New Deal and refugees
Following Hitler’s march into Austria in March 1938, President Roosevelt announced plans for an international conference to aid refugees from Germany and Austria to be held at Evian, France. Roosevelt launched this conference with a statement about how the U.S. has always been a haven for the oppressed and a land of the free.
But in motivating the conference, he explained that no country that attended would be expected to raise its immigration quotas to solve the refugee crisis, that the U.S. would not raise its quota, and that all funds for projects of the conference would be raised from private agencies....

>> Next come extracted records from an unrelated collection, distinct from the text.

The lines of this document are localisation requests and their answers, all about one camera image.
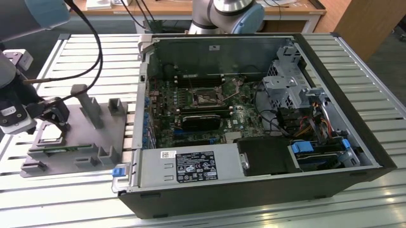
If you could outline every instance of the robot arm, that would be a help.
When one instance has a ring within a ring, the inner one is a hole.
[[[190,34],[255,33],[263,18],[255,0],[194,0]]]
[[[8,0],[0,4],[0,42],[51,29],[69,20],[64,0]],[[33,118],[55,123],[60,129],[68,116],[63,103],[51,110],[11,60],[0,51],[0,128],[5,134],[32,133]]]

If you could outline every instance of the metal slatted table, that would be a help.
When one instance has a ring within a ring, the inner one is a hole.
[[[135,34],[101,35],[105,67],[89,90],[99,103],[113,97],[129,103],[123,162],[131,157],[140,66],[137,38]],[[398,166],[395,171],[352,186],[332,198],[140,220],[111,191],[109,171],[23,179],[20,166],[33,136],[5,136],[0,143],[0,227],[360,228],[402,225],[406,222],[405,108],[340,38],[330,34],[306,34],[304,38],[387,150]],[[39,77],[83,72],[96,55],[92,35],[72,35],[68,40],[59,40]],[[307,71],[319,85],[311,70]],[[71,85],[89,84],[95,74],[96,70],[77,79],[45,83],[37,88],[39,95],[65,96]]]

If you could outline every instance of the table surface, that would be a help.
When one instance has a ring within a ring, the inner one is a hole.
[[[192,7],[191,1],[181,2],[176,0],[144,0],[152,15],[191,15]],[[112,6],[111,9],[87,10],[85,0],[76,0],[76,5],[87,15],[121,15],[125,12],[123,6]],[[308,0],[298,0],[298,3],[287,4],[288,8],[280,8],[282,15],[324,15],[324,9],[316,9]],[[140,9],[133,0],[128,6],[132,14],[140,15]],[[266,15],[279,15],[278,7],[266,7]]]

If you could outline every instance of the green circuit board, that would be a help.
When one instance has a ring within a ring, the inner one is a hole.
[[[156,147],[195,145],[194,142],[223,144],[228,140],[227,133],[240,134],[242,137],[264,135],[263,124],[251,103],[256,84],[243,83],[238,76],[224,77],[224,83],[218,87],[177,88],[171,81],[151,83]],[[194,132],[181,129],[177,110],[180,107],[187,110],[196,105],[226,107],[230,115],[220,119],[218,129]]]

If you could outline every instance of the blue tab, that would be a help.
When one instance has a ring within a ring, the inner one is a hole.
[[[303,152],[312,152],[314,151],[310,141],[295,142],[292,144],[292,146],[295,146],[298,148],[296,149],[298,152],[294,152],[294,153],[299,153],[299,152],[303,153]]]
[[[113,168],[112,176],[113,177],[124,177],[125,176],[125,168]]]
[[[344,148],[348,150],[348,149],[351,148],[351,145],[350,145],[348,140],[347,140],[347,139],[343,139],[343,140],[342,140],[342,143],[343,143]]]
[[[292,153],[298,153],[299,152],[299,148],[298,148],[298,146],[295,144],[291,145],[291,150],[292,150]]]

The outcome of all these artificial barriers to immigration was that even the existing quotas were not filled. Between 1933 and 1943, more than 400,000 more people could have legally entered the U.S. from countries under Nazi domination than were actually permitted. Between 1938, the year of "Kristallnacht," and 1941, the year the involvement of the U.S. in the second world war made transportation from Europe almost totally unavailable to refugees--a period of time when the acute plight of the refugees was at the height of public attention--there were still some 60,000 unfilled places in the U.S. immigration quota.
As was pointed out above, the Roosevelt administration, far from aiding the masses of European refugees from Nazi terror, had in fact stood quietly by while hundreds of thousands of Jews and others were being murdered. Estimates as to the total number of refugees that were permitted to enter the U.S. between 1933 and 1945 vary from about 150,000 to a high of about 250,000. A very small number indeed compared to the millions of victims of fascism.